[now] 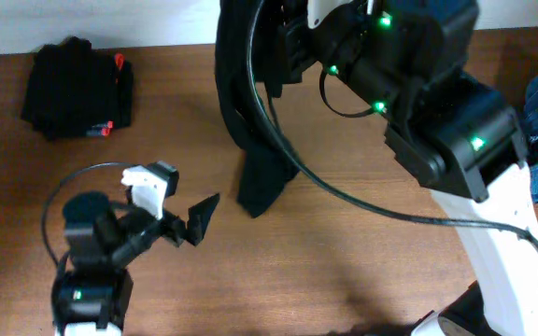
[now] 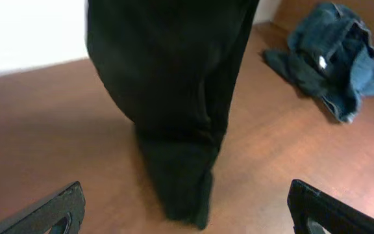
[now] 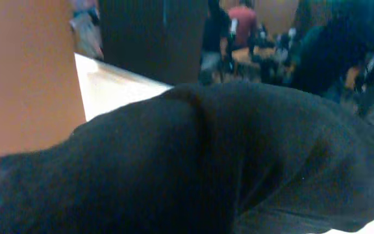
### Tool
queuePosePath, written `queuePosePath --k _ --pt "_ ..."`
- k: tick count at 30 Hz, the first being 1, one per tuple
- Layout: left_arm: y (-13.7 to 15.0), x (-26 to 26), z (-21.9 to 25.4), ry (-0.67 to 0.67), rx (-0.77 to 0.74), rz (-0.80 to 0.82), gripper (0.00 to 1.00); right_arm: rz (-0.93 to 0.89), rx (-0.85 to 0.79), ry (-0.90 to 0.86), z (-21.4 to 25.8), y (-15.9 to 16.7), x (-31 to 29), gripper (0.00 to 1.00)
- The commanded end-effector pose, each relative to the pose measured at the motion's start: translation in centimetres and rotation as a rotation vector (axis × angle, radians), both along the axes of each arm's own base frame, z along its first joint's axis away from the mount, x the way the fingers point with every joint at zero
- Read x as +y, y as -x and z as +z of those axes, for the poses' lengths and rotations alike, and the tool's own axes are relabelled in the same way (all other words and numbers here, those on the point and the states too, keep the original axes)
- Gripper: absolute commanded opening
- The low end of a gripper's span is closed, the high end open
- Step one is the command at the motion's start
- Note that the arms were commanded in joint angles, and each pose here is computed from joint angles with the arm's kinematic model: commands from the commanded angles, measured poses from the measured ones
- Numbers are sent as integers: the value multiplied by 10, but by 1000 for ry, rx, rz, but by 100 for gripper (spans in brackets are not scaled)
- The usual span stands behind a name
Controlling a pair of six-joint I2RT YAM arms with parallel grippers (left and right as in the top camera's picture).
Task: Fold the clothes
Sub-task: 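Grasp the hanging trouser end with the left gripper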
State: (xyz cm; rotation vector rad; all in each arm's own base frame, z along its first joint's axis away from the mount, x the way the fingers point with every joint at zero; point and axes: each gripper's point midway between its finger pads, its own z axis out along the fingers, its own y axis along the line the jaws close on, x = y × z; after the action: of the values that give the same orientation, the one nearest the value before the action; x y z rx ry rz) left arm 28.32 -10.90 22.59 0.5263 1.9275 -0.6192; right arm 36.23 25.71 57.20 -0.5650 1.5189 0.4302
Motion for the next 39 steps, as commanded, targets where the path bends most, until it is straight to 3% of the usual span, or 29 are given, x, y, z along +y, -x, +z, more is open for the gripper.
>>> queuePosePath --k 1,6,12,22,31,39 --pt "-5 -12 -6 31 22 -81 99 56 -135 -115 61 44 -13 4" --pt "-5 -31 -6 97 25 -202 100 82 -154 -152 71 48 -11 4" --pt "-24 -21 -26 -48 75 75 100 103 -193 -213 88 53 -11 4" --pt "-16 -38 -28 -169 29 407 100 109 -223 -262 100 56 -13 4" --pt "-32 -41 -72 -212 125 530 100 115 -250 -308 112 60 -16 4" --pt "-45 -53 -123 -288 198 520 100 115 -274 -322 119 63 -18 4"
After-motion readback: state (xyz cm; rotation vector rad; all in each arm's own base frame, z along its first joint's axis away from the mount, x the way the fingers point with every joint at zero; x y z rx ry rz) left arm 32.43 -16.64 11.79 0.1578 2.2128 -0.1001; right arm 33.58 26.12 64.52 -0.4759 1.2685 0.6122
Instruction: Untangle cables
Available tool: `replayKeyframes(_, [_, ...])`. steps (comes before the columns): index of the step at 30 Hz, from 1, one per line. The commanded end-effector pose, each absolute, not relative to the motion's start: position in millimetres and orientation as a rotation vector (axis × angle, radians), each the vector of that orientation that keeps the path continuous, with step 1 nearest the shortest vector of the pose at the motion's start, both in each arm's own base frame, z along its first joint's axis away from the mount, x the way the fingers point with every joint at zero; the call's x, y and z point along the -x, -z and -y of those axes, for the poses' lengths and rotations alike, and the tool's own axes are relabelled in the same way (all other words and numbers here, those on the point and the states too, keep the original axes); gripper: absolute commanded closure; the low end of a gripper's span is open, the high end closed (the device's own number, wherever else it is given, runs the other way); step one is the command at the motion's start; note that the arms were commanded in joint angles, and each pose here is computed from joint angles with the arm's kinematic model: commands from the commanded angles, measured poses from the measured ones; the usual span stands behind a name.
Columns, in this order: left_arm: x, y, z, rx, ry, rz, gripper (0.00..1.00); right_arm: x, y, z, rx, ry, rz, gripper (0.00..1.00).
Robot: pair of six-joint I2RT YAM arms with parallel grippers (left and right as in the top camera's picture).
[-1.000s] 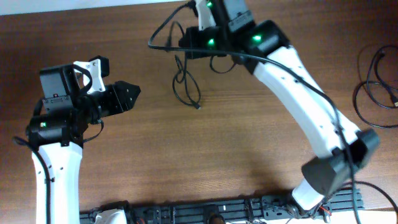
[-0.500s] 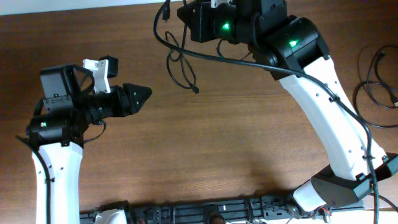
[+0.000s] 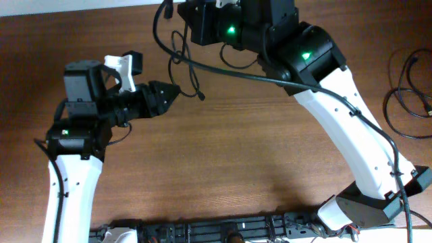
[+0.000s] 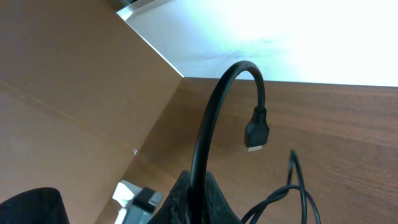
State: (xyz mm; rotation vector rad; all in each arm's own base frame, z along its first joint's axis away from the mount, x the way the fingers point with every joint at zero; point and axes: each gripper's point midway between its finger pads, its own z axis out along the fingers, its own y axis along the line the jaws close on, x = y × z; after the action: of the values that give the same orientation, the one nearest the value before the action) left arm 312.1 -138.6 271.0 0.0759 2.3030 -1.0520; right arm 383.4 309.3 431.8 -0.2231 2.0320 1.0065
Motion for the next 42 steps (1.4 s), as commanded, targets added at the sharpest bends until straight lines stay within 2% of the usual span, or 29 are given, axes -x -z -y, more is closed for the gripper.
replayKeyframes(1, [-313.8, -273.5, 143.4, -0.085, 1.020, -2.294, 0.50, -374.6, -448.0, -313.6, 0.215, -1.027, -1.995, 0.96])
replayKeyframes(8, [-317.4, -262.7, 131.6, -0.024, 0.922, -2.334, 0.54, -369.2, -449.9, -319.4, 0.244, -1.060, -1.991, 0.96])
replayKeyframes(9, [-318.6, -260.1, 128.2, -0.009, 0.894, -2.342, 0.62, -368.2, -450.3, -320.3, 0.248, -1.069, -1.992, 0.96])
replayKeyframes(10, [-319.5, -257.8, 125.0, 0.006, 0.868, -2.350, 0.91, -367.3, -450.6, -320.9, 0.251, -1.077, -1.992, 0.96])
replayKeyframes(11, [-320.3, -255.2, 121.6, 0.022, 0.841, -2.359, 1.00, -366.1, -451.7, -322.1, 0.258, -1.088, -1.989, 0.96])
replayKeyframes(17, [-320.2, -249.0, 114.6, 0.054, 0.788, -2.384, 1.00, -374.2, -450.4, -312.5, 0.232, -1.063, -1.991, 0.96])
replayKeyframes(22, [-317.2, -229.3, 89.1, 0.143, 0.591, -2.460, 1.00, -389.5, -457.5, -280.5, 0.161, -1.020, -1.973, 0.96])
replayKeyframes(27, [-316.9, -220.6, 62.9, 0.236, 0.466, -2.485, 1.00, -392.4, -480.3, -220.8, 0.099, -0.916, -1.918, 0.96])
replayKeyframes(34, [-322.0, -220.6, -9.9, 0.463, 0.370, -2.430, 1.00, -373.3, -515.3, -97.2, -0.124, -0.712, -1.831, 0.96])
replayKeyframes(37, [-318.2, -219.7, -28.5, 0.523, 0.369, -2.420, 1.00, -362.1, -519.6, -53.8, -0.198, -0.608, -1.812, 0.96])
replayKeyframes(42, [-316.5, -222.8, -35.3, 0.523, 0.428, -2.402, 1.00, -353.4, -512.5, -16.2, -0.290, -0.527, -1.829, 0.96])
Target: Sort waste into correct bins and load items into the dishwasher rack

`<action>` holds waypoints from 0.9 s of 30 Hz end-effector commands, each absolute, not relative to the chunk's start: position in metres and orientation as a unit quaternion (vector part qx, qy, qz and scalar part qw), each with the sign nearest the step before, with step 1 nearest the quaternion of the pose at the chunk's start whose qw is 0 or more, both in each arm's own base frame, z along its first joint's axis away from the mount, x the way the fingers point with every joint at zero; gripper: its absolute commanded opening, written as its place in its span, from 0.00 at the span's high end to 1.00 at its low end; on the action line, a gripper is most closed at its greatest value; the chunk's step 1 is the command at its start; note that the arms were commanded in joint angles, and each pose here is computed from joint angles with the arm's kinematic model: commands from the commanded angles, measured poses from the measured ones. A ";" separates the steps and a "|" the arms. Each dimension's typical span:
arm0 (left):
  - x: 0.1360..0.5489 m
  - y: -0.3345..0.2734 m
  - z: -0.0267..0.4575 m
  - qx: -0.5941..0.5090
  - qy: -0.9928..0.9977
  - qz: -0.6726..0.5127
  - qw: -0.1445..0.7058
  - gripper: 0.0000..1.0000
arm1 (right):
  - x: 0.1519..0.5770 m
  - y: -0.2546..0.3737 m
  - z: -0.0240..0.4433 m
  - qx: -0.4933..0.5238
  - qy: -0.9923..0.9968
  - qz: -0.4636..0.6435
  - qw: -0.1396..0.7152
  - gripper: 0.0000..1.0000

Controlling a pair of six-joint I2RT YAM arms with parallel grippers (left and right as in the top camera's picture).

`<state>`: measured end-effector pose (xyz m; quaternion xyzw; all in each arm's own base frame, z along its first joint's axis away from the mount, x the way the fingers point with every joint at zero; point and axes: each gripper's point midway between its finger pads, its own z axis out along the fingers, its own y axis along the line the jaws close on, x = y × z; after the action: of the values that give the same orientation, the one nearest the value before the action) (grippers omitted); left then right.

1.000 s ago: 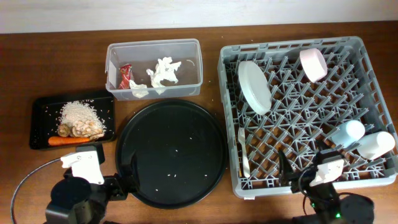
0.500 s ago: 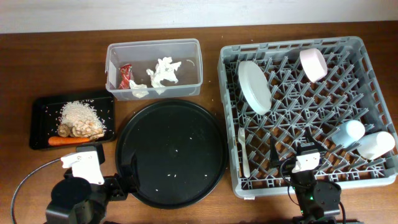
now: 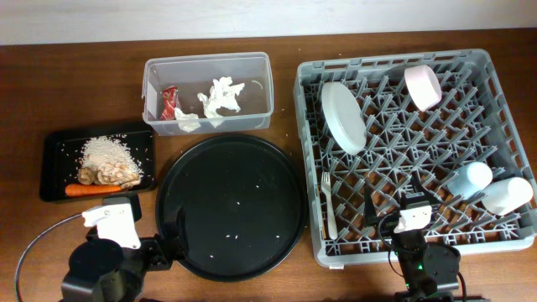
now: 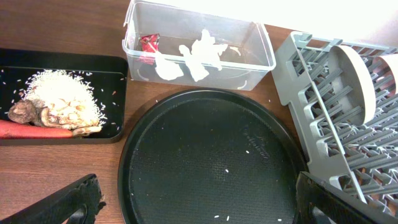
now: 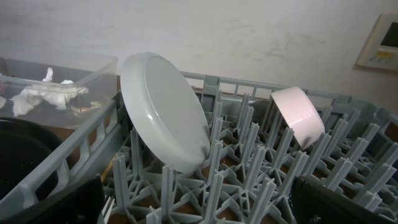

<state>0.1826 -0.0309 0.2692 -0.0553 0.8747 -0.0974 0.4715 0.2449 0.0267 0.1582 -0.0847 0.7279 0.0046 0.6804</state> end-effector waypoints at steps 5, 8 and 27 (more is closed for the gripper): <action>0.195 0.000 0.231 -0.113 0.855 -0.029 0.506 0.01 | 0.245 0.025 0.157 -0.086 0.727 -0.002 0.681 0.02; 0.219 0.002 0.200 -0.134 0.809 -0.045 0.571 0.01 | 0.245 0.025 0.157 -0.086 0.727 -0.002 0.681 0.02; 0.245 -0.016 0.158 0.033 0.732 0.006 0.681 0.01 | 0.245 0.025 0.157 -0.086 0.727 -0.002 0.681 0.02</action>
<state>0.2454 -0.0142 0.1596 0.0224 0.7317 0.0028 0.6812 0.2448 0.0267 0.1589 -0.0849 0.7268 0.0041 0.6815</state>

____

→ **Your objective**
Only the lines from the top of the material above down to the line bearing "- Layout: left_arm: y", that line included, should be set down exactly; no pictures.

→ **Output of the task**
[now] 
[now] 
[now] 
### Tool
queuePosePath, written `queuePosePath --k _ --pt "_ ..."`
- k: tick count at 30 Hz, the first being 1, one per tuple
- Layout: left_arm: y (-13.7 to 15.0), x (-26 to 26), z (-21.9 to 25.4), ry (-0.67 to 0.67), rx (-0.77 to 0.74), rz (-0.80 to 0.82), gripper (0.00 to 1.00); right_arm: rz (-0.93 to 0.89), rx (-0.85 to 0.79), ry (-0.90 to 0.86), z (-21.4 to 25.8), y (-15.9 to 16.7), x (-31 to 29), gripper (0.00 to 1.00)

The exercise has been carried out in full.